DATA PROVIDED =
------------------------
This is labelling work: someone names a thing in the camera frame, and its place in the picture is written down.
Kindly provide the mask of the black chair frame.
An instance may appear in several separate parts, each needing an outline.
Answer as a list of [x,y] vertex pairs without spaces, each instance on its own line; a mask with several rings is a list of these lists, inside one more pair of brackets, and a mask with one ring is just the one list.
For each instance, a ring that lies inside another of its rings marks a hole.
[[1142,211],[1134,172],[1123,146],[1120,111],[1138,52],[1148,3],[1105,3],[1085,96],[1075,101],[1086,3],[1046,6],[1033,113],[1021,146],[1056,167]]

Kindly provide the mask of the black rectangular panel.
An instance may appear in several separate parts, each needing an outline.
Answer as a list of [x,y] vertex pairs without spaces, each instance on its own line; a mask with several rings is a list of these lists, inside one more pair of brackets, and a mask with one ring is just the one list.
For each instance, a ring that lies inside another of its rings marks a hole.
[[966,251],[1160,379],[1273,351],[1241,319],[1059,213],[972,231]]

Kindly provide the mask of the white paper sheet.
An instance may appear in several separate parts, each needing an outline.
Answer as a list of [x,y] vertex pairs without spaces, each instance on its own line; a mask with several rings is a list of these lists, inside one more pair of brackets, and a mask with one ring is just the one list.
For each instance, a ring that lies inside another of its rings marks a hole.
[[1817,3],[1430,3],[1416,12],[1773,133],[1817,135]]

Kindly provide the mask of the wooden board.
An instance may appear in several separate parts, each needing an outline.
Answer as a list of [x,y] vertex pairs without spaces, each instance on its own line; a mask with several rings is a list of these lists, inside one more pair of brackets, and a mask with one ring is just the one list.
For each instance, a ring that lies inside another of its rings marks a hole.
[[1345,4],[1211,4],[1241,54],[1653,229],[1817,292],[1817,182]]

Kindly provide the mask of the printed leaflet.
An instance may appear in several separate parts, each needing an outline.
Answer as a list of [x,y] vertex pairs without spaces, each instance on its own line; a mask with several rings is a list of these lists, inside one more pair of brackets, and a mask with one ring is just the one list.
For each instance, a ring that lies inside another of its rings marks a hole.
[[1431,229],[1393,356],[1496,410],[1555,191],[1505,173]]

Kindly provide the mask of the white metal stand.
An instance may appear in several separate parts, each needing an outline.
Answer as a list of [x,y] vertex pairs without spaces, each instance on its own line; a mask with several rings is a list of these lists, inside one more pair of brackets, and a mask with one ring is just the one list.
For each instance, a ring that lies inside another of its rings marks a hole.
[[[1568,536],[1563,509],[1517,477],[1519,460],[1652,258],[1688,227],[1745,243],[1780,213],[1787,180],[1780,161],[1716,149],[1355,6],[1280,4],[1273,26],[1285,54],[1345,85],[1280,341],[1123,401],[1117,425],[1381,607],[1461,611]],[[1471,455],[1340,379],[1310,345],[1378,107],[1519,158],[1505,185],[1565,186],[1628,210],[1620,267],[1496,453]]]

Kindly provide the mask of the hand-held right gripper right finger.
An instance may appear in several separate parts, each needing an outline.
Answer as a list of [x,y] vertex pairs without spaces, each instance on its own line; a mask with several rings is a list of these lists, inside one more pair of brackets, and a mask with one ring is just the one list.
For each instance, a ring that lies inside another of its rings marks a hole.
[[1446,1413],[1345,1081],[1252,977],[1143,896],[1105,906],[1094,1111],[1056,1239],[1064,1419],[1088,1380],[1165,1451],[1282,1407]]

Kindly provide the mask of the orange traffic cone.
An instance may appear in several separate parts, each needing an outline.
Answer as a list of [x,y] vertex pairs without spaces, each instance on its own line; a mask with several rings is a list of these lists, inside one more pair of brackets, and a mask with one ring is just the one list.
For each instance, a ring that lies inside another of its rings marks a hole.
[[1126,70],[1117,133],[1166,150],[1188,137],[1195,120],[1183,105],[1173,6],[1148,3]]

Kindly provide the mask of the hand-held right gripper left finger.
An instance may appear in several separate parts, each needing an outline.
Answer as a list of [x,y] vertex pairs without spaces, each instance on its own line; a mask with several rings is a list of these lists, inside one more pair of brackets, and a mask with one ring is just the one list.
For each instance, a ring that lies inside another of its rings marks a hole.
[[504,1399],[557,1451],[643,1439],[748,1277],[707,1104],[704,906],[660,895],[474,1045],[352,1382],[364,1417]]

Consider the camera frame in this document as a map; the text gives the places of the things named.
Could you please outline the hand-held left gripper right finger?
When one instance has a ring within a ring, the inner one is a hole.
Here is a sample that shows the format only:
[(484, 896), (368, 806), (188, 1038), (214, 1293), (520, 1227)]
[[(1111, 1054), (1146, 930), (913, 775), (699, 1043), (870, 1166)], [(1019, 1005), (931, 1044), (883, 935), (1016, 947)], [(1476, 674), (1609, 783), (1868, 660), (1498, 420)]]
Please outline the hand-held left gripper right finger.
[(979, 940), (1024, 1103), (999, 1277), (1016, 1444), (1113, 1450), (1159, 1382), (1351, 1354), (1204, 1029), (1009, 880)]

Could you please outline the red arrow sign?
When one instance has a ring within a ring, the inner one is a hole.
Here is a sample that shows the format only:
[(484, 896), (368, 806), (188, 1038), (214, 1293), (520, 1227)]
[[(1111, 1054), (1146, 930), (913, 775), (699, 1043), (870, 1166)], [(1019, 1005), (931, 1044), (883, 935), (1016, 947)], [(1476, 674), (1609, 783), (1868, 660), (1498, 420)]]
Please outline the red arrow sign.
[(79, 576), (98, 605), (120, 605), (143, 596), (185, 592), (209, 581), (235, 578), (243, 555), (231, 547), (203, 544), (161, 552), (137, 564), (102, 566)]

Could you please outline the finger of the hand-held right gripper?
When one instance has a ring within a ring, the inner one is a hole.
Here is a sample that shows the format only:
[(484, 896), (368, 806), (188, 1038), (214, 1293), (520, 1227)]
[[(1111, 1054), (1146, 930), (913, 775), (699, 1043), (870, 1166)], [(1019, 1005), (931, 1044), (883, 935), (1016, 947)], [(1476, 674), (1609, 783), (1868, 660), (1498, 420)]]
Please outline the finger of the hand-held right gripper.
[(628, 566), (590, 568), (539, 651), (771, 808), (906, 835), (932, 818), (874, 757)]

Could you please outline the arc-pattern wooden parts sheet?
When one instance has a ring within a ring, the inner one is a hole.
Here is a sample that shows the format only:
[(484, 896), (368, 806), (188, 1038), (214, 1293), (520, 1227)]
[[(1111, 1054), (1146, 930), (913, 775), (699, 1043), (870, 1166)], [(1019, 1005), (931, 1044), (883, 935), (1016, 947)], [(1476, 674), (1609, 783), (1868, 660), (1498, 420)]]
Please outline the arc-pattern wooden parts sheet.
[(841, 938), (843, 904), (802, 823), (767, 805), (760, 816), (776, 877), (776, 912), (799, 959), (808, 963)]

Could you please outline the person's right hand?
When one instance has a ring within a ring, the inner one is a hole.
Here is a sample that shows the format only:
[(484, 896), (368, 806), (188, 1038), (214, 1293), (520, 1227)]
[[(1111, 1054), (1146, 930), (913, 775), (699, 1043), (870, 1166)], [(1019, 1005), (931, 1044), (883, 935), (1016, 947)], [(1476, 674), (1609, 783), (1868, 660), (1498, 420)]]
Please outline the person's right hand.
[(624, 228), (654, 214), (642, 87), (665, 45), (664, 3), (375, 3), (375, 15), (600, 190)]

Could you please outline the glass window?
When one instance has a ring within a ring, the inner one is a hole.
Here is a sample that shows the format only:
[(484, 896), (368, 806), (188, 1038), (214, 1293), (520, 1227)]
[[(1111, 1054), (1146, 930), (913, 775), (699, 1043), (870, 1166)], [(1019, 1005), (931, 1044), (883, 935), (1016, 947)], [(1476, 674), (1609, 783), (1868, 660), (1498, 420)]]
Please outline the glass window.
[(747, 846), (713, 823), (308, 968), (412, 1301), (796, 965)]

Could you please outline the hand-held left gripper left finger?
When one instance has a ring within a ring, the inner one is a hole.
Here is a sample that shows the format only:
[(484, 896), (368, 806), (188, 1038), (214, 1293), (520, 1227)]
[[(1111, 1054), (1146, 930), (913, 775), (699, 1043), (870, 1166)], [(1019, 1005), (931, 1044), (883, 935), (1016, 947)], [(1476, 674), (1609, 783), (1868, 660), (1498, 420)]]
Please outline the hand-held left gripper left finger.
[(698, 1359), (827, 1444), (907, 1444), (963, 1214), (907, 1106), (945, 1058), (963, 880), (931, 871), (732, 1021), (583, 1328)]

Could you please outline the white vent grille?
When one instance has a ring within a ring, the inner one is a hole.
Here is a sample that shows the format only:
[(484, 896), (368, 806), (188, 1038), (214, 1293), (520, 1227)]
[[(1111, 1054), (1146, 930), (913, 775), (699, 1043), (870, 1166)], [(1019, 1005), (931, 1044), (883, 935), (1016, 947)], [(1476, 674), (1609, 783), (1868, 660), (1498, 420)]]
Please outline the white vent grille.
------------------------
WHAT THE TASK ASKS = How many of the lines in these entries hold "camera"? Report only the count.

FINAL ANSWER = 2